Posted by lostincci on August 20, 2014

BBCNewsOn 19 August, CMCI cultural historian Dr Harvey G Cohen appeared on a live televised BBC News Channel segment, commenting on recent disturbing events that have unfolded since Michael Brown, an unarmed African American teenager, was shot dead recently with six bullets by a police officer in Ferguson, Missouri. Cohen was asked for possible reasons for the outpouring of rage in the streets (including not just peaceful protests, but also shooting, looting and firebombing) from black Ferguson residents. Cohen referred to the extreme lack of black civic and police representation in majority-black Ferguson and the initial stonewalling of information related to the case by the Police Department, as well as the fatal 2012 shooting of unarmed black teenager Trayvon Martin in Florida, which returned a not guilty verdict for the gunman.
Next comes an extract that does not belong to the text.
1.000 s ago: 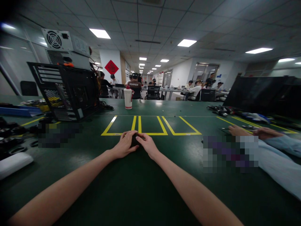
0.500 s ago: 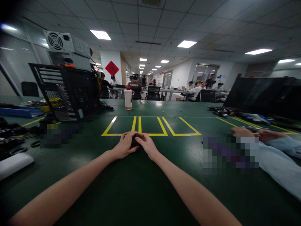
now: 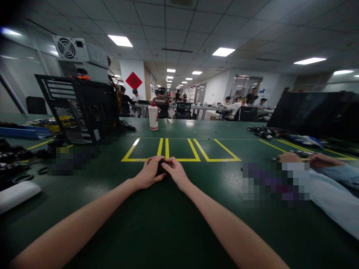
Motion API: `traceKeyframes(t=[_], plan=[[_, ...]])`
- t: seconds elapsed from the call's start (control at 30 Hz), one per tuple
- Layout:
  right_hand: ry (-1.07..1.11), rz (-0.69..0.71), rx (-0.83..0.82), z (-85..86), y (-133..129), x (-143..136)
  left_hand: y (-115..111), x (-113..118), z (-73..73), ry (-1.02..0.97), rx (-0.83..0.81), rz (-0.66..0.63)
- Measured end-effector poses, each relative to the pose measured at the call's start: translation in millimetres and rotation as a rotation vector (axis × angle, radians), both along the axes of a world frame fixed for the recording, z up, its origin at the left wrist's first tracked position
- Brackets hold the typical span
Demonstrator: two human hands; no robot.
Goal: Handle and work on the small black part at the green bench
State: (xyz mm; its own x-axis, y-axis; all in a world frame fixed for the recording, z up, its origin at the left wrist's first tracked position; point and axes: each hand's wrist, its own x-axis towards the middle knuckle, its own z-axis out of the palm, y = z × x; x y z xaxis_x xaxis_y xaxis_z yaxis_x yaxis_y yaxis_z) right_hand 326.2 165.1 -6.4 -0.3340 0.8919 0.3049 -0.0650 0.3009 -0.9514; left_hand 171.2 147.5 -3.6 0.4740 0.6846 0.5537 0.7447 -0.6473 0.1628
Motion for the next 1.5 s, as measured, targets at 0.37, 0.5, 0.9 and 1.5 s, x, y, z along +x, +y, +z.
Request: traceKeyframes(t=[0.37,0.5,0.9,1.5], plan=[[0.046,0.113,-0.048,5.0,-5.2,2.7,-1.2,1.0,1.1,-0.005,-0.006,-0.004],[0.052,0.037,-0.015,3.7,-4.6,1.1,-1.7,0.9,2.0,-0.009,-0.017,-0.009],[0.047,0.076,-0.031,4.5,-3.6,2.9,0.4,1.2,0.6,0.000,-0.007,-0.002],[0.042,0.106,-0.046,3.1,-3.0,3.6,-1.1,0.5,1.6,-0.006,-0.013,-0.011]])
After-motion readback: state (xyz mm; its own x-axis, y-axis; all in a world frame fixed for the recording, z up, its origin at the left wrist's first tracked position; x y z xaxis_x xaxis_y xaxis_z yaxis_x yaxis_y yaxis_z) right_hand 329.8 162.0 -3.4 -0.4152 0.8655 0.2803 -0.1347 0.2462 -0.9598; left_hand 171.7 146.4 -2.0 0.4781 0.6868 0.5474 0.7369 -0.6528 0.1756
He also discussed what historians have called the “revolution of rising expectations.” After the passage of the landmark Civil Rights Act and Voting Rights Act 50 years ago, African Americans hoped their livelihoods would improve, but during the last half century, African Americans have consistently suffered twice the unemployment and poverty rate of whites, and the gap between blacks and whites in yearly median household income ($54,000 vs. $32,000 in 2010) has not budged appreciably since the mid-1960s. Though generations of politicians have promised increased opportunity, it hasn’t happened. Such conditions may well have influenced the reaction to Brown’s tragic fate. As the Rev Dr Martin Luther King Jr once remarked, “a riot is the language of the unheard.”